Files needed for this analysis:
dnaid1315_17_mbarq_counts.csv and dnaid1315_18_mbarq_counts.csv are examples of barcode count files.
To merge count tables into a single table run
mbarq merge -i dnaid1315_17_mbarq_counts.csv,dnaid1315_18_mbarq_counts.csv -a Name -n nguyenb_counts
You can examine the resulting count table: nguyenb_counts_mbarq_merged_counts.csv
Note
You can also place all the count files into the same directory, and specify the directory name with -d instead of listing all the file names as was shown above.
Analysis#
The goal of this experiment was to identify potential fitness factors on different days of Salmonella infection. Thus, we want to compare mutant abundances on each day to the inoculum (mutant library + control strains cultured in LB), labeled as d0, to samples from d1, d2, d3, and d4.
Files needed for this analysis:
library_11_1_mbarq_merged_counts.csv contains counts for all the samples used in the experiment.
sample_data.csv contains sample metadata, i.e. day post-infection and mouse ID for each of the samples.

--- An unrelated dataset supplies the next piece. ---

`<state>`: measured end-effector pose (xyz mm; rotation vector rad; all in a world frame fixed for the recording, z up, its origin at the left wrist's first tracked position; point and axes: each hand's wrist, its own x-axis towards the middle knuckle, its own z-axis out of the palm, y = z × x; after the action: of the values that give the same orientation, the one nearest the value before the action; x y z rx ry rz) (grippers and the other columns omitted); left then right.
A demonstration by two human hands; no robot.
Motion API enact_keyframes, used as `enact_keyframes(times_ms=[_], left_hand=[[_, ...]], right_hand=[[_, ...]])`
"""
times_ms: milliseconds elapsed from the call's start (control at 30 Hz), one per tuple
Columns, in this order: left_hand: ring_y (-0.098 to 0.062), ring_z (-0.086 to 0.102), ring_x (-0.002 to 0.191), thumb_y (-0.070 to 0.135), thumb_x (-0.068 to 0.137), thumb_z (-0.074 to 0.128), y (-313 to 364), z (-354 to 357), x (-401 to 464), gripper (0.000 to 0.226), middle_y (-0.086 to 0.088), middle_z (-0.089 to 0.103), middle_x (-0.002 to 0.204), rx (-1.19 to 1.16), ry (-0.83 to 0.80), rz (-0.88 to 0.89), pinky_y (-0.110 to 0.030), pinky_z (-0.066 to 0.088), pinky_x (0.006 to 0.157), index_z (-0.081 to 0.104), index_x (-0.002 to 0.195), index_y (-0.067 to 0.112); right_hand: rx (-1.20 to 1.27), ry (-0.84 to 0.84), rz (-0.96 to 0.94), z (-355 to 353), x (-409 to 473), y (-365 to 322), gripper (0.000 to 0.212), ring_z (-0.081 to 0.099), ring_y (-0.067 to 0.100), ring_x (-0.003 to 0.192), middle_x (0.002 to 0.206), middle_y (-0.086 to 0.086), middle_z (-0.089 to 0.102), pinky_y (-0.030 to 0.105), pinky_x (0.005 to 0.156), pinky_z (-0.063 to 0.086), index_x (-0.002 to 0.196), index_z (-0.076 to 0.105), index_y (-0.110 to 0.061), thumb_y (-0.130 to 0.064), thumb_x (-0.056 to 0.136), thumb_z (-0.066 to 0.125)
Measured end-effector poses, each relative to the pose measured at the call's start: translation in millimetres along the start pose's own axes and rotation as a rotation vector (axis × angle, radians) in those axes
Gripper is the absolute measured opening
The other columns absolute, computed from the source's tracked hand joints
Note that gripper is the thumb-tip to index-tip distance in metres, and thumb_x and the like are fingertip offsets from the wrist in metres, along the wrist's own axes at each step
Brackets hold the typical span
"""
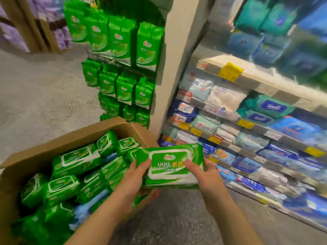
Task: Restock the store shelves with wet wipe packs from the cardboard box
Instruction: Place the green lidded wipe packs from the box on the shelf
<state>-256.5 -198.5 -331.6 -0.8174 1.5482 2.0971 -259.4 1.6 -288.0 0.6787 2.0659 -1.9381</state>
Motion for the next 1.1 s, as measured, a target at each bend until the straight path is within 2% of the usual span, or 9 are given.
enact_keyframes(times_ms=[167, 333, 400, 500, 633, 767, 867, 967, 1100], left_hand=[[-0.008, 0.071, 0.059, 0.022, 0.102, 0.057, 8, 129, 1, 0.027, 0.002, 0.072, 0.090, 0.171, -0.095, 0.140, -0.023, 0.053, 0.047, 0.054, 0.129, 0.024], [-0.024, 0.074, 0.097, 0.024, 0.097, 0.065, 5, 242, 0, 0.035, -0.001, 0.076, 0.109, 0.283, -0.248, 0.209, -0.049, 0.057, 0.094, 0.057, 0.131, 0.032], [-0.024, 0.074, 0.102, 0.021, 0.096, 0.067, 2, 284, -3, 0.033, 0.001, 0.077, 0.112, 0.317, -0.325, 0.230, -0.053, 0.054, 0.100, 0.060, 0.126, 0.032], [-0.024, 0.073, 0.106, 0.017, 0.094, 0.069, -1, 338, -7, 0.041, 0.001, 0.077, 0.115, 0.351, -0.421, 0.267, -0.053, 0.054, 0.101, 0.059, 0.131, 0.031], [-0.023, 0.075, 0.104, 0.024, 0.088, 0.076, 5, 394, -12, 0.048, 0.001, 0.076, 0.118, 0.387, -0.527, 0.296, -0.051, 0.057, 0.095, 0.060, 0.130, 0.041], [-0.025, 0.075, 0.102, 0.012, 0.091, 0.072, 22, 441, -7, 0.051, 0.003, 0.076, 0.116, 0.385, -0.641, 0.313, -0.049, 0.057, 0.096, 0.060, 0.130, 0.041], [-0.022, 0.076, 0.100, 0.014, 0.088, 0.075, 36, 474, 2, 0.055, 0.006, 0.076, 0.115, 0.389, -0.722, 0.344, -0.042, 0.059, 0.088, 0.059, 0.132, 0.041], [-0.021, 0.073, 0.107, 0.027, 0.075, 0.080, 52, 507, 22, 0.068, 0.008, 0.075, 0.117, 0.393, -0.789, 0.347, -0.042, 0.056, 0.095, 0.056, 0.137, 0.042], [-0.003, 0.071, 0.105, 0.028, 0.072, 0.091, 81, 548, 55, 0.081, 0.027, 0.073, 0.111, 0.506, -0.862, 0.407, -0.026, 0.054, 0.091, 0.048, 0.135, 0.054]], right_hand=[[0.111, 0.125, -0.076, -114, 4, -5, 0.036, 0.076, 0.013, 0.092, 0.104, -0.007, 0.079, 0.026, 0.073, 0.054, 0.123, 0.066, -0.024, -0.035, 0.090, 0.074], [0.201, 0.285, -0.129, -224, 9, -5, 0.029, 0.073, 0.015, 0.102, 0.110, -0.009, 0.077, 0.043, 0.099, 0.053, 0.122, 0.066, -0.034, -0.037, 0.093, 0.070], [0.206, 0.364, -0.168, -265, 8, -7, 0.031, 0.071, 0.016, 0.104, 0.111, -0.010, 0.076, 0.046, 0.102, 0.051, 0.123, 0.065, -0.037, -0.042, 0.093, 0.071], [0.201, 0.396, -0.238, -317, 4, -14, 0.036, 0.071, 0.015, 0.108, 0.113, -0.013, 0.076, 0.050, 0.105, 0.049, 0.125, 0.064, -0.042, -0.051, 0.090, 0.069], [0.289, 0.449, -0.303, -365, 9, -26, 0.030, 0.074, 0.021, 0.106, 0.114, -0.005, 0.077, 0.052, 0.100, 0.053, 0.125, 0.067, -0.039, -0.038, 0.095, 0.067], [0.329, 0.512, -0.311, -401, 20, -40, 0.048, 0.070, 0.028, 0.115, 0.123, -0.004, 0.074, 0.059, 0.106, 0.048, 0.129, 0.063, -0.044, -0.055, 0.083, 0.069], [0.369, 0.601, -0.308, -429, 38, -51, 0.033, 0.069, 0.027, 0.116, 0.120, -0.006, 0.075, 0.060, 0.107, 0.046, 0.128, 0.063, -0.042, -0.038, 0.096, 0.067], [0.414, 0.655, -0.319, -451, 61, -67, 0.061, 0.069, 0.026, 0.116, 0.122, -0.003, 0.074, 0.057, 0.110, 0.046, 0.137, 0.052, -0.035, -0.035, 0.084, 0.081], [0.341, 0.663, -0.341, -476, 92, -103, 0.101, 0.069, 0.027, 0.116, 0.128, 0.000, 0.071, 0.055, 0.109, 0.047, 0.138, 0.050, -0.034, -0.056, 0.049, 0.093]])
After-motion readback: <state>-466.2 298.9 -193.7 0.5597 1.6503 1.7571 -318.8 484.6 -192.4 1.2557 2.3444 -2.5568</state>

control_strains.csv contains a list of barcoded wild-type isogenic strains used as a control in the study.
Note
You can read more about the sample_data.csv and control_strains.csv file formats in the analysis section of the documentation
mkdir results
mbarq analyze -i library_11_1_mbarq_merged_counts.csv -s sample_data.csv -c control_strains.csv --treatment_column day --baseline d0 -o results
mbarq analyze creates a folder containing library_11_1_mbarq_merged_counts_rra_results.csv that lists log fold changes (LFC) and false discovery rates (FDR) for each gene in the library. You can upload this file to the mBARq App to create heatmaps, perform functional analysis, and visualize the results in the context of KEGG metabolic maps.